This can be achieved by making all lower diacritics of class, say, 103 and
upper diacritics of, say, 107.

<samphan>
(a) KO KAI + MAI EK + SARA AM
(b) KO KAI + NIKHAHIT + MAI EK + SARA AA

The problem is with the NFKD/NFKC of (a), which is

(c) KO KAI + MAI EK + NIKHAIT + SARA AA
</samphan>

This is also a good point. The decomposition does not take into account the
necessary re-ordering that needs to happen to insert the mai ek between the
nikhahit and sara aa. Personally, I would suggest that the easiest approach
is to not list the compatibility decomposition, thus (a) does not
"dekompose" to (c). This just leaves the issue of (b) which should be
classed as a misspelling because there is no model that will enable (a) and
(b) to compare as equal strings (which is what the overall issue is about).

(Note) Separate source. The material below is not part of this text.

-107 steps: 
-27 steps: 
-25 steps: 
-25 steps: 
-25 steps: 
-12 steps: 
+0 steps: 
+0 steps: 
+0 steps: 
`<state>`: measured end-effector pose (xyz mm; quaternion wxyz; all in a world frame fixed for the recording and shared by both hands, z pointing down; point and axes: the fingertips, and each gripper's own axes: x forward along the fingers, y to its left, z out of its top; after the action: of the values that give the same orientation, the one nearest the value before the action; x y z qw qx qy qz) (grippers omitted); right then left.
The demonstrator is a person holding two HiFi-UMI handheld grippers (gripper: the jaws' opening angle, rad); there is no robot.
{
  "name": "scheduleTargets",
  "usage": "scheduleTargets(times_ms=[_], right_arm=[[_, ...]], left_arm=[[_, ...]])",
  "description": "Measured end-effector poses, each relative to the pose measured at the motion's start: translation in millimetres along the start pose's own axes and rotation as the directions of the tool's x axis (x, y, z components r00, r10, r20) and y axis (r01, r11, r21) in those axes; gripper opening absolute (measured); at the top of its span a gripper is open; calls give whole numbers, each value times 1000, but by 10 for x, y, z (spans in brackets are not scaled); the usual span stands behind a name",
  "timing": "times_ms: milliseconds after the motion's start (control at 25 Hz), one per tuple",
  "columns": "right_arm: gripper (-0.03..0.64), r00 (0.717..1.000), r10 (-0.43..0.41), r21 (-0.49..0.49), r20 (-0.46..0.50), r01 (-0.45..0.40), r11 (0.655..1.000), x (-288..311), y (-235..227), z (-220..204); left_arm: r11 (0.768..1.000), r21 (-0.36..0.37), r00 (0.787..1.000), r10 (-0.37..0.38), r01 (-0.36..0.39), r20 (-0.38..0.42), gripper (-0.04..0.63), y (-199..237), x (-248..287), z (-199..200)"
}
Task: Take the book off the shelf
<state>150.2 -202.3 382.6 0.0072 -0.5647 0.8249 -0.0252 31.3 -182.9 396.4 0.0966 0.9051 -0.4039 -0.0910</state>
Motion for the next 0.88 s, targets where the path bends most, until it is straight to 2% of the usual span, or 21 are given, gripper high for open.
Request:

The problem is how to make it obvious that (b) is a misspelling. Beyond
moving nikhahit slightly to the left on rendering, I don't have an answer
to this one. How would you want such a misspelling to be displayed? Putting
a dotted circle (a common approach) before the sara aa doesn't seem to cut
it. Just sliding the nikhahit left, into its normal nikhahit position (as
opposed to where it goes for sara am) doesn't shout loud enough. Any
thoughts?

One approach may be to look at MS's implementation of Thai in Uniscribe.
There are 6 classes:

A1: U+0E31, U+0E34..U+0E37
A2: U+0E47, U+0E4D
A3: U+0E48..U+0E4B
A4: U+0E4C, U+0E4E
B1: U+0E38, U+0E39
B2: U+0E3A

The shaping rules state that a correct sequence (as opposed to inserting a
dotted circle marking an error) is:

      Base + B1? + B2? + A1? + A2? + A3? + A4?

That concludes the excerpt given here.